= Aim of the exercise =
Your answer should be only the lines below from the one with "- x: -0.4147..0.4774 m" to the one with "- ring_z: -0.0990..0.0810", repeated exactly, ends included.
------ Provided data
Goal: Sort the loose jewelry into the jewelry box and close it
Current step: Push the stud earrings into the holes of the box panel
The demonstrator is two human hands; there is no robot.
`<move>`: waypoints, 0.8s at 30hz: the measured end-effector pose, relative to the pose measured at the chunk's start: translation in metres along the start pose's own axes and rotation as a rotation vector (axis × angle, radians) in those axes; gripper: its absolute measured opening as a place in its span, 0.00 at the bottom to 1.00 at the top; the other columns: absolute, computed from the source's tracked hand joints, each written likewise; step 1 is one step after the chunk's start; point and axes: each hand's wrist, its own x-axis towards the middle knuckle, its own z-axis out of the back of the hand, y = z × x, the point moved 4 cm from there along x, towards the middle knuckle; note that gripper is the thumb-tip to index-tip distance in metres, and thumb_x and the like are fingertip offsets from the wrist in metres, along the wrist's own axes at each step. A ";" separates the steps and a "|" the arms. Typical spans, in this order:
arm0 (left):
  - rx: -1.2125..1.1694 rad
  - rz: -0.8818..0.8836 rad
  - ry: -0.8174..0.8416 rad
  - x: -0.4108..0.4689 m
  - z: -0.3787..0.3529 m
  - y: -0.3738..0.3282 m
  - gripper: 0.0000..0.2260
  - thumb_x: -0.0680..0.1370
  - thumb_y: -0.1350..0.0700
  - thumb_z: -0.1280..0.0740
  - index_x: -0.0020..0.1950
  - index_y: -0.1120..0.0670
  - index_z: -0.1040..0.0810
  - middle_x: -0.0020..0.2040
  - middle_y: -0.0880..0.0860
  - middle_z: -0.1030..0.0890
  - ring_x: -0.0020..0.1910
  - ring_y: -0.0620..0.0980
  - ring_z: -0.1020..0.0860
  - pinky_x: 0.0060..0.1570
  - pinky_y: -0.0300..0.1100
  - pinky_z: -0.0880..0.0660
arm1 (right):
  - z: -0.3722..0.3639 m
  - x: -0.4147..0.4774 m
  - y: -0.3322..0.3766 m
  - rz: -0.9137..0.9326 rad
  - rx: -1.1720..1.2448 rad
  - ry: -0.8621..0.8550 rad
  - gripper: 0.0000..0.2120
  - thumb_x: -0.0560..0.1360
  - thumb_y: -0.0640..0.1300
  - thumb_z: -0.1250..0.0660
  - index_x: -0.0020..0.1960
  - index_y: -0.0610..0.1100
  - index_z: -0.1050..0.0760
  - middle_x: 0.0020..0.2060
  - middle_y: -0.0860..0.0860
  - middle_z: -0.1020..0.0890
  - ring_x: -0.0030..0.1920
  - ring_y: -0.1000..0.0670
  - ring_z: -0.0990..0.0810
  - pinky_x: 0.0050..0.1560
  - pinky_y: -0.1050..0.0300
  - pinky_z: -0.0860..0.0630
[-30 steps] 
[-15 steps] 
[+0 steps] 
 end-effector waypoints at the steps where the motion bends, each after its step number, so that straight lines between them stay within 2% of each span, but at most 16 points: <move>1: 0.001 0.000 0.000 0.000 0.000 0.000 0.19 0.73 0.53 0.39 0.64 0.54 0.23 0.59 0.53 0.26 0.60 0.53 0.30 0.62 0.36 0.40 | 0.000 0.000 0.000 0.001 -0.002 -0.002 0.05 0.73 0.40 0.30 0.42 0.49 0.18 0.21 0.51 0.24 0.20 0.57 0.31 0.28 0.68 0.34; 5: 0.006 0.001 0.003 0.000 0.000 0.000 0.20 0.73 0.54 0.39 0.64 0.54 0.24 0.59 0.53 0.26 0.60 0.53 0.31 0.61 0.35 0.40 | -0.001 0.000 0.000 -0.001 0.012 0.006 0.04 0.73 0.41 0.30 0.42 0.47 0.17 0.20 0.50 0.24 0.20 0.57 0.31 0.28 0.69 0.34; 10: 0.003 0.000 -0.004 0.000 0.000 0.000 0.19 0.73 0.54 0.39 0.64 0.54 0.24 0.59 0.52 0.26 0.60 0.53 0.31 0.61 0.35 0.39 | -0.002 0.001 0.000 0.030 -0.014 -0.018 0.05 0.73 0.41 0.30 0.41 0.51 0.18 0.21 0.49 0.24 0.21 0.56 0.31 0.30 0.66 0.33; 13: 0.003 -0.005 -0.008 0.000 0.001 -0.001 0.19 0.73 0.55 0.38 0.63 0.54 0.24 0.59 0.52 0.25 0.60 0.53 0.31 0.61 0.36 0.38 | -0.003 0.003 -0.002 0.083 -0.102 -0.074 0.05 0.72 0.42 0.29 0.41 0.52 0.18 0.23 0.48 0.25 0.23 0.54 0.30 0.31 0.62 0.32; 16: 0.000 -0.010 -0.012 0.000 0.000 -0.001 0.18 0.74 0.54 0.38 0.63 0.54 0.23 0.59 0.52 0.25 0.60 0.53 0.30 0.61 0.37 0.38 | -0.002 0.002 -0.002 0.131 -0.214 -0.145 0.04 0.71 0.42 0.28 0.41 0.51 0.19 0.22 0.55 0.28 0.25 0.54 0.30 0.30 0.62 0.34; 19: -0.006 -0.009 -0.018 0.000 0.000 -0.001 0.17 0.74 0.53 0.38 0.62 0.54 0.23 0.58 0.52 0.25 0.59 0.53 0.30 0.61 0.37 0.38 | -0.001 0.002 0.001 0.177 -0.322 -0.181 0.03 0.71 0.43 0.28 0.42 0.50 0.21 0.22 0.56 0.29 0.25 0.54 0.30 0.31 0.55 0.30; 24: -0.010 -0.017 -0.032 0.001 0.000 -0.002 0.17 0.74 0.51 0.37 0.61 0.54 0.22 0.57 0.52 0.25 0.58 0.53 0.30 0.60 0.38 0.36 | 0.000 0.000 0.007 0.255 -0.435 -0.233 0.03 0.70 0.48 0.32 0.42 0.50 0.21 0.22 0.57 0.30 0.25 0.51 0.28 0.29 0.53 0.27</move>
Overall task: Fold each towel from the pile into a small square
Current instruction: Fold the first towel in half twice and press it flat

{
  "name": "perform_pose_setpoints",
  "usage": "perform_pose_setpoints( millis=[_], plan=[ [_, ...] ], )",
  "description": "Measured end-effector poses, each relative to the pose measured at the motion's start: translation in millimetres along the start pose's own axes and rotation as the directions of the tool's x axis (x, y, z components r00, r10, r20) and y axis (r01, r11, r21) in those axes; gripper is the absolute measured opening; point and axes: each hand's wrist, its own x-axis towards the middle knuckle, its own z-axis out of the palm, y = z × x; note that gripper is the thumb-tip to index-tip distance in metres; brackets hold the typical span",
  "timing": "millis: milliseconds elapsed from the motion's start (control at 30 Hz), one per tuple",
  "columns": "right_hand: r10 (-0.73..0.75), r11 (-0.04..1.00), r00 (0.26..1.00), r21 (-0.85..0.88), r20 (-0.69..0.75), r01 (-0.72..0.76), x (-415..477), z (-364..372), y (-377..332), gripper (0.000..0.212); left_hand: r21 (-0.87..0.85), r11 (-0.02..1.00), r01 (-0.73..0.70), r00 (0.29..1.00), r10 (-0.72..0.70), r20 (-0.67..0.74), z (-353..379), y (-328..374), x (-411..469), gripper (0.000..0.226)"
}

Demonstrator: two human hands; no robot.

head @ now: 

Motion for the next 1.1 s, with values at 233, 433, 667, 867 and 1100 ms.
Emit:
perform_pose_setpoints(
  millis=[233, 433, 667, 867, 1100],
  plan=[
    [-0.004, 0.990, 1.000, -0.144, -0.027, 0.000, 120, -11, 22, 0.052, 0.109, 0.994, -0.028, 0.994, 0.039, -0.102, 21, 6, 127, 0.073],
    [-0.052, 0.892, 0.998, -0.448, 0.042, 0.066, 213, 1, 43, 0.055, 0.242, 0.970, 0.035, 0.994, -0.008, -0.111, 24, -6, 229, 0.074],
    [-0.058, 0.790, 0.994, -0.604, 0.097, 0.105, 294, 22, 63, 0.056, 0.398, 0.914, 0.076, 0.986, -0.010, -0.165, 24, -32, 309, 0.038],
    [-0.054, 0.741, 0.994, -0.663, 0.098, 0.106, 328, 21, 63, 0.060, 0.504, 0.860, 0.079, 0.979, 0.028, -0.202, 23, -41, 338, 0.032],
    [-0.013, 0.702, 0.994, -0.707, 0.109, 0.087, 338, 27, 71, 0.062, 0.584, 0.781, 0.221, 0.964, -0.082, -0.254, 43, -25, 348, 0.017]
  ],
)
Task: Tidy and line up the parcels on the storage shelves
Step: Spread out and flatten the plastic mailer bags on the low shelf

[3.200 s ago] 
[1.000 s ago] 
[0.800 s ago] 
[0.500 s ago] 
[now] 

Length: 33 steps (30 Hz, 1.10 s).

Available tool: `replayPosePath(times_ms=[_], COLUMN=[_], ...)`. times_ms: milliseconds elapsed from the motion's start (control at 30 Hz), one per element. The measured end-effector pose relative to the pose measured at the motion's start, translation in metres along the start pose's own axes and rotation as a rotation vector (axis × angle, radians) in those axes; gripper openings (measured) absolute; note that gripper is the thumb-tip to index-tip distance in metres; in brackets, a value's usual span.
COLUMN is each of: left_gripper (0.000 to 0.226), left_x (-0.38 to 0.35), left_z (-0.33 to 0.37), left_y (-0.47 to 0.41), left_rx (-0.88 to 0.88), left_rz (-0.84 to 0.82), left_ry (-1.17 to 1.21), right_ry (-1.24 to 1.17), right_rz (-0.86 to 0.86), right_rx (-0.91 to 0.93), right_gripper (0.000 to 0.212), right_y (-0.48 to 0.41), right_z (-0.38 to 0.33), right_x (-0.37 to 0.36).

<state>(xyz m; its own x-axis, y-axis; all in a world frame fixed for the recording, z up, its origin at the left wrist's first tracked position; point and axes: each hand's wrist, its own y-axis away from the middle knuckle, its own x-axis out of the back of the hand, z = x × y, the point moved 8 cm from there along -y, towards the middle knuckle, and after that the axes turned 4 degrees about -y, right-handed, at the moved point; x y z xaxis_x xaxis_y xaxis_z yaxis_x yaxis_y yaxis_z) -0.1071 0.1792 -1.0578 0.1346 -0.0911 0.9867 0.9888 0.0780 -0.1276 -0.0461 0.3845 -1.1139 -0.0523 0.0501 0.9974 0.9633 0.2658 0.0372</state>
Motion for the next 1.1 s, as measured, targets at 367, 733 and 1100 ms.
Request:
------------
= Task response =
  - x: -0.4147..0.4774 m
  - y: -0.3322..0.3766 m
  - rz: -0.9137..0.9326 rad
  - rx: -1.1720..1.2448 rad
  - ry: -0.8621..0.8550 rad
  - gripper: 0.0000..0.2120
  - thumb_x: -0.0560..0.1360
  - thumb_y: -0.0640..0.1300
  - thumb_z: -0.1250..0.0660
  - index_x: -0.0020..0.1960
  - index_y: -0.0610..0.1100
  - index_z: -0.1050..0.0760
  - middle_x: 0.0020..0.2060
  - middle_y: -0.0860..0.0860
  - middle_z: -0.1020..0.0890
  - ring_x: -0.0030..0.1920
  - ring_y: -0.1000..0.0670
  - ring_z: -0.0990..0.0810

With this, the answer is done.